Daniel Lima dos Santos Daio (born 1947) is a former Prime Minister of São Tomé and Príncipe. The first person freely elected to the position, he held the post from 7 February 1991 to 16 May 1992. He is a member of the Democratic Convergence Party – Reflection Group

Biography
When the archipelago became independent in 1975, he was member of the Movement for the Liberation of São Tomé and Príncipe (MLSTP) at the time, a one-party state. He had earlier served as Minister of Defence and National Security, but was dismissed in 1982 by President Manuel Pinto da Costa, who appointed himself to the vacancy. When the nation became a multi-party state in 1990, he was secretary general of the new party, the Democratic Convergence Party-Reflection Group (PCD-GR) and Leonel Mário d'Alva returned from exile and became president.

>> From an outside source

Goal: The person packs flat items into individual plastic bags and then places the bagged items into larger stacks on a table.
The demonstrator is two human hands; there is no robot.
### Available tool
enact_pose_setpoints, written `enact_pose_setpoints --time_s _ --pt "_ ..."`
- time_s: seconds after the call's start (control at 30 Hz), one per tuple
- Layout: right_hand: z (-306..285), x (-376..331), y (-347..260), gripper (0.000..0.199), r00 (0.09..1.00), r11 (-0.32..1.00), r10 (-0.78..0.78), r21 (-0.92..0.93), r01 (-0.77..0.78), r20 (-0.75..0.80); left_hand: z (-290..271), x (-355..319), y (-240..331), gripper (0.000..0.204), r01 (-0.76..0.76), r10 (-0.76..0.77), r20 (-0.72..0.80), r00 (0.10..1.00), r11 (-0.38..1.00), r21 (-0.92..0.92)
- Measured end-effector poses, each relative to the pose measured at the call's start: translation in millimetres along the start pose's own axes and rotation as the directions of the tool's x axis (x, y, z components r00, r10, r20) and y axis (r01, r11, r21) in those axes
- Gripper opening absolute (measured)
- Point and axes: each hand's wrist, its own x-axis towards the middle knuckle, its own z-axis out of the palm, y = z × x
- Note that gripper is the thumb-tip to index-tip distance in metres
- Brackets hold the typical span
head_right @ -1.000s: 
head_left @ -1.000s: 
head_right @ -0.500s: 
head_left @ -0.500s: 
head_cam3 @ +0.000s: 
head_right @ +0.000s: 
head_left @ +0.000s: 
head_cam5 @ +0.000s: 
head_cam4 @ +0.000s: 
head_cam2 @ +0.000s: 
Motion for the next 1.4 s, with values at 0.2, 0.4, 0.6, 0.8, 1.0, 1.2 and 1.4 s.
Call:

He won the first multi-party legislative elections in 1991 with 54.4% and got 33 seats in parliament and later became Prime Minister on 7 February.  The nation's economy was poor, he led reforms recommended by the IMF (International Monetary Fund) and the World Bank. Prices of goods and necessities were rising, the devaluation of the dobra by 40% led to massive protests and demands for resignation. On 16 May 1992, he left office and his post was succeeded by Norberto Costa Alegre.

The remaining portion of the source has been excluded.